About this task:
Find each line of the material below in which the word "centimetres" occurs, and return it.

*** Data for this exercise ***

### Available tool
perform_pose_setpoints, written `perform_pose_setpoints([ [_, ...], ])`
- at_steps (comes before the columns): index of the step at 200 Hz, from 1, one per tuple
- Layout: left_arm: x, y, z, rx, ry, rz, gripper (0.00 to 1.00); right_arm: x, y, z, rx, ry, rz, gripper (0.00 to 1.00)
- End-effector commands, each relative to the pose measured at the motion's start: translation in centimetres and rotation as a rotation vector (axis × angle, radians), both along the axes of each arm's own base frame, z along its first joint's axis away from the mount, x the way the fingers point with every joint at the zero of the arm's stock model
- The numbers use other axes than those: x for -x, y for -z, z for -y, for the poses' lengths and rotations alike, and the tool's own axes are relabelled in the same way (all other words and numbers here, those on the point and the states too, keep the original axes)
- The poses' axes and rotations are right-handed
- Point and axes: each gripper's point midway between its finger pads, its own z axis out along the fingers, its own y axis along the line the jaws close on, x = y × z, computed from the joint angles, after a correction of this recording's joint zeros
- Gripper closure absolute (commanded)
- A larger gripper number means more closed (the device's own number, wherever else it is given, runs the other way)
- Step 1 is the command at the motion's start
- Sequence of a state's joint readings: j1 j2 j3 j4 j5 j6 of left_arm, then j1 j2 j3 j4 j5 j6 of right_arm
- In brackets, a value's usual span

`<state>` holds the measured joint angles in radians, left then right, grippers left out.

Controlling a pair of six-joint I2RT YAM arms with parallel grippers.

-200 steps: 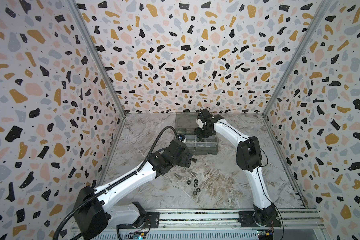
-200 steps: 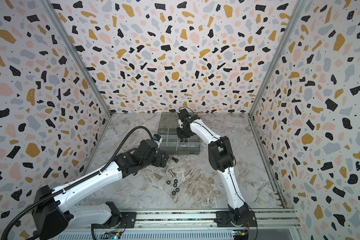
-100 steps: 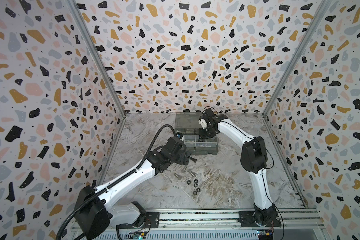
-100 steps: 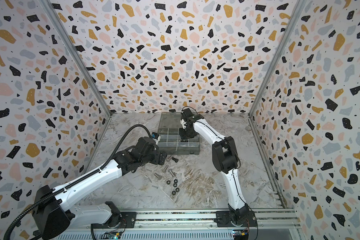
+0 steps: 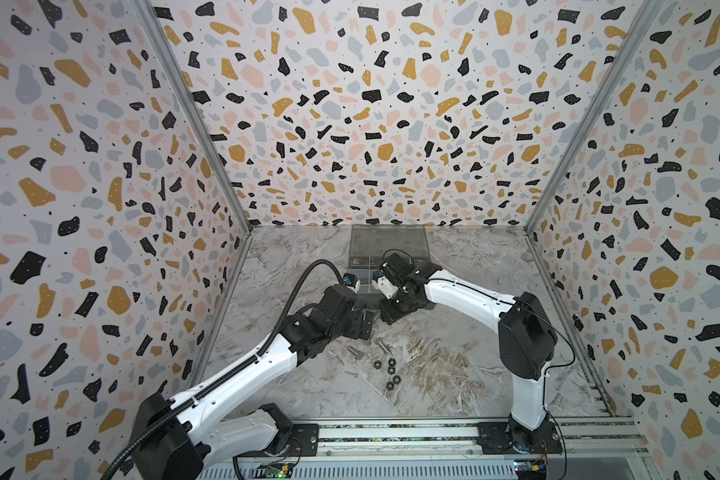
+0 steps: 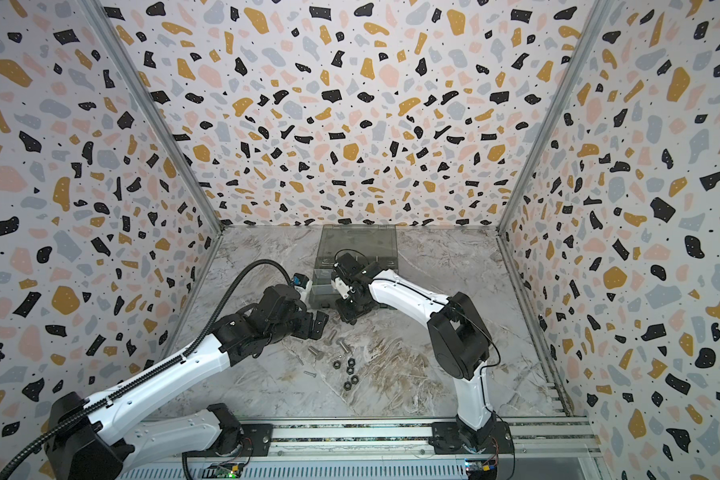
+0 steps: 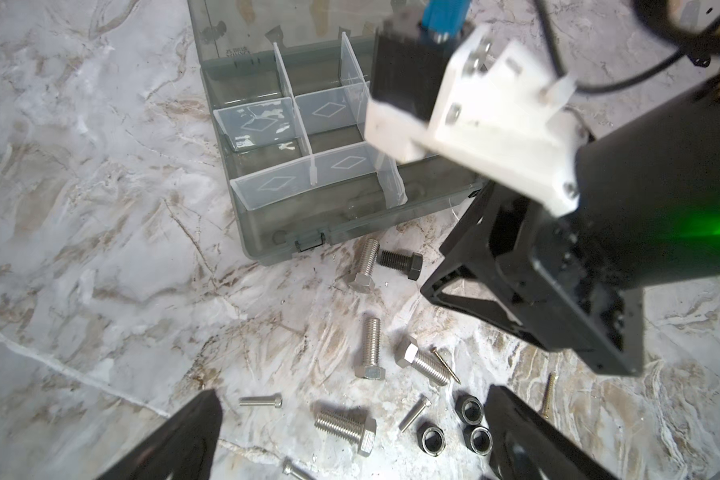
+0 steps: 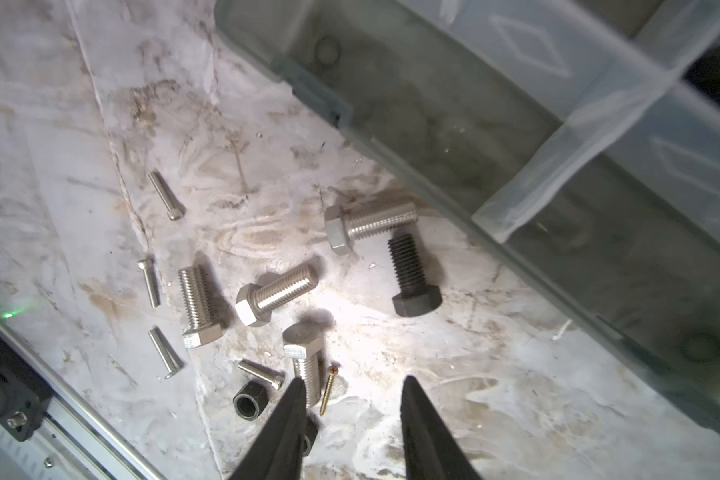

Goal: Sort the screws and nuts into containers
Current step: 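Return the right gripper to the pile and grasp a fourth black bolt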

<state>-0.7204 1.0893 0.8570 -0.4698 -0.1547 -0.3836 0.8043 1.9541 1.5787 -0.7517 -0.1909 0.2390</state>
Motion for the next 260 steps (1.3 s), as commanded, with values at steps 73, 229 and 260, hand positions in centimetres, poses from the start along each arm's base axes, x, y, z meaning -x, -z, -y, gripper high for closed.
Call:
perform_pose_setpoints([
  [73,2.1,-0.9,-3.0,0.079,-0.115,0.021,0.00,-1.0,3.7,0.9,0.064,0.009,0.031,0.55],
  [229,1.3,-1.1,-2.6,0.078,-0.123,0.026,0.00,-3.1,5.8,0.3,0.008,0.027,-0.021,0.56],
  [260,1.1,-1.0,-2.4,0.073,-0.117,0.028,0.00,-3.1,5.9,-0.1,0.003,0.022,-0.031,0.62],
])
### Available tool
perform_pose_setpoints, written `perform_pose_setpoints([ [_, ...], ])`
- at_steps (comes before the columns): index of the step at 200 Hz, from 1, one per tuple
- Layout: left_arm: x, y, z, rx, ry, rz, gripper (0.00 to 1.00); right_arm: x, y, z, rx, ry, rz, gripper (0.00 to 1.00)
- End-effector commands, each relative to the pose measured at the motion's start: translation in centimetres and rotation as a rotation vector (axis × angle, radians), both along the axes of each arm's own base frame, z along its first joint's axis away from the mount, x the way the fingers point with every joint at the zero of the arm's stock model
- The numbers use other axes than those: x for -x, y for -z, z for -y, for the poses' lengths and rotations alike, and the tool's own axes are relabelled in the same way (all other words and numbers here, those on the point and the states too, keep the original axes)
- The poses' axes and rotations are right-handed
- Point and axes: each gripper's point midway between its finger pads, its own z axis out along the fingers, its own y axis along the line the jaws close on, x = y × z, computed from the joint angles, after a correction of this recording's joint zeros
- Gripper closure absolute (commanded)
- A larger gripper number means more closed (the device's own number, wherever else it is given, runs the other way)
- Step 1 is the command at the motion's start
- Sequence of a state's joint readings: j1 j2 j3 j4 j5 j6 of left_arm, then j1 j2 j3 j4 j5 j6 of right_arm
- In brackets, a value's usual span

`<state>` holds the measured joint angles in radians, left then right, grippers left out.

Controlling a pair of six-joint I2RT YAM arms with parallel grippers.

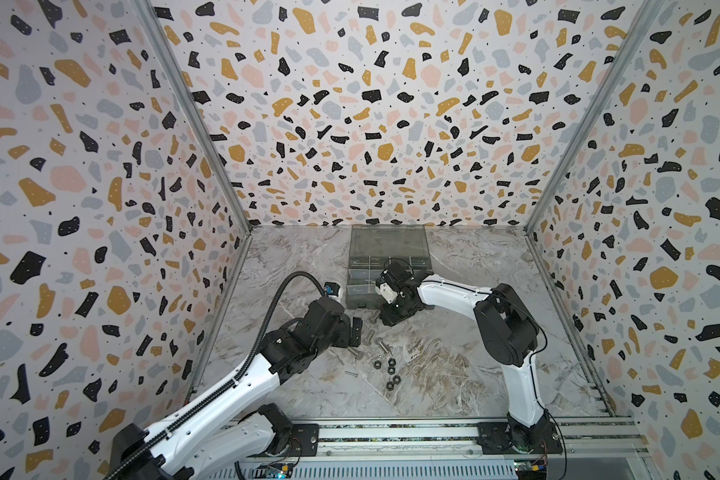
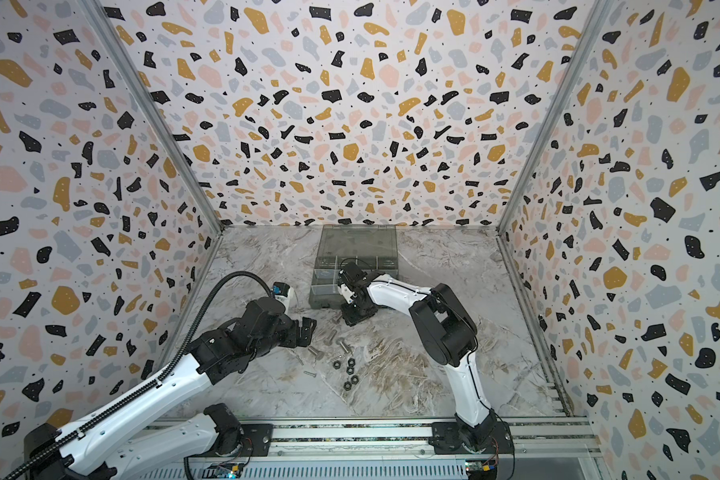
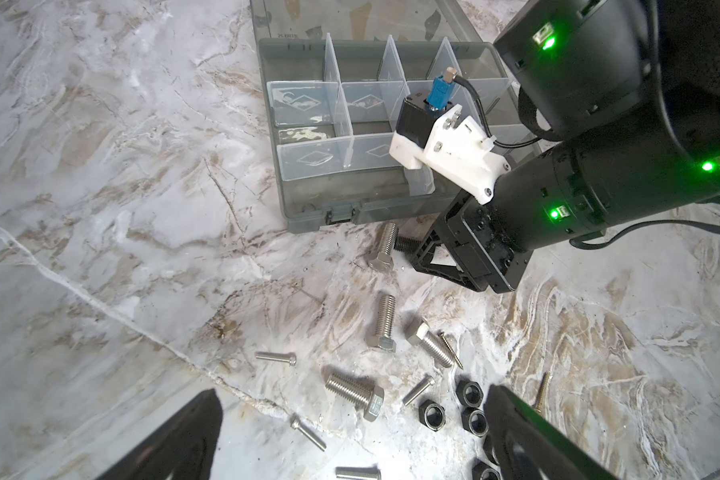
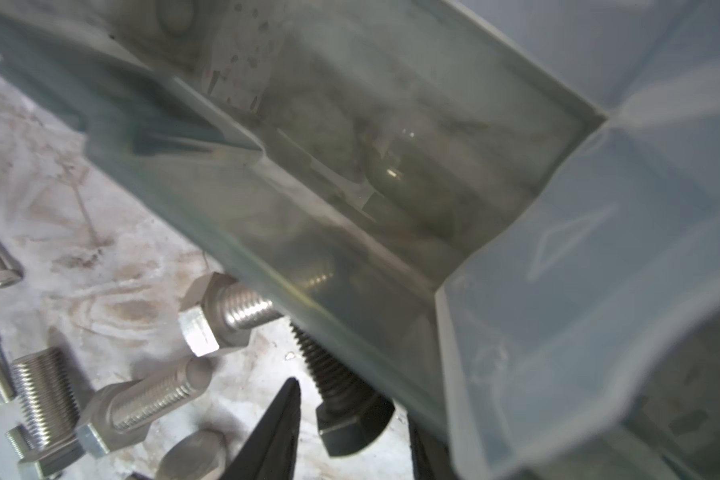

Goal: Sort the screws and nuts into containers
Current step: 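Return the right gripper to the pile and grasp a fourth black bolt, then carry the black bolt over the organizer and release it into the compartment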

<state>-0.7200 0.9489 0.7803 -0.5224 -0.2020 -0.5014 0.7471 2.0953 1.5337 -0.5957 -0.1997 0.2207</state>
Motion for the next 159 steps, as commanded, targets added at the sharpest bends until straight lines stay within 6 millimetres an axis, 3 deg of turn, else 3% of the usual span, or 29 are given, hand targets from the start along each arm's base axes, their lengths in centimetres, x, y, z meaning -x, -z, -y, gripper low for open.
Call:
perform_pose_setpoints([
  [1,-0.7,-1.1,0.3,0.014,-0.003,0.038,0.00,-0.1,-0.5,-0.6,-0.013,-0.016,-0.010,0.63],
  [18,-0.8,-1.2,0.4,0.012,0.001,0.040,0.00,-0.1,-0.3,-0.4,0.000,-0.017,-0.014,0.80],
  [39,-0.9,-1.3,0.4,0.009,0.004,0.045,0.00,0.2,-0.9,-0.2,0.011,-0.025,-0.019,0.90],
  [87,-1.1,-1.4,0.5,0.005,0.006,0.054,0.00,-0.2,-7.3,0.5,-0.025,-0.026,0.058,0.92],
  [125,-1.6,-1.8,0.8,-0.011,0.021,0.069,0.00,-2.9,-12.7,1.4,-0.085,0.038,0.136,0.91],
  [159,-2.6,-2.3,1.8,-0.034,0.051,0.081,0.00,-5.9,-14.0,2.4,-0.099,0.093,0.164,0.91],
])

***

Written response:
- End-effector commands, each relative to the pose measured at the motion's start: translation in centimetres and rotation as a rotation vector (axis × angle, radians), both along the axes of each arm's own base frame, z along its first joint's axis away from the mount, x the way the fingers point with every joint at the zero of the arm's stock model
Motion for the next 260 steps (1.3 s), as commanded, with values at steps 73, 229 and 260, hand positions in centimetres, poses from the start along each arm's base axes, x, y, z meaning -x, -z, -y, gripper high for closed.
- End-effector commands, each relative to the pose measured at the motion's start: translation in centimetres and rotation as a rotation vector (axis × angle, radians), both along the axes of each arm's own base frame, z along its first joint's axis away from the mount, x the way the fingers point with every joint at the zero of the arm's stock model
Motion for the next 159 steps, as commanded, targets added at the sharpest bends until straight lines stay within 6 millimetres an axis, 3 deg of turn, else 3% of the usual span, or 29 are given, hand targets from the start along each arm's base axes, their lengths in centimetres, x, y, z meaning -x, -z, -y, gripper low for open.

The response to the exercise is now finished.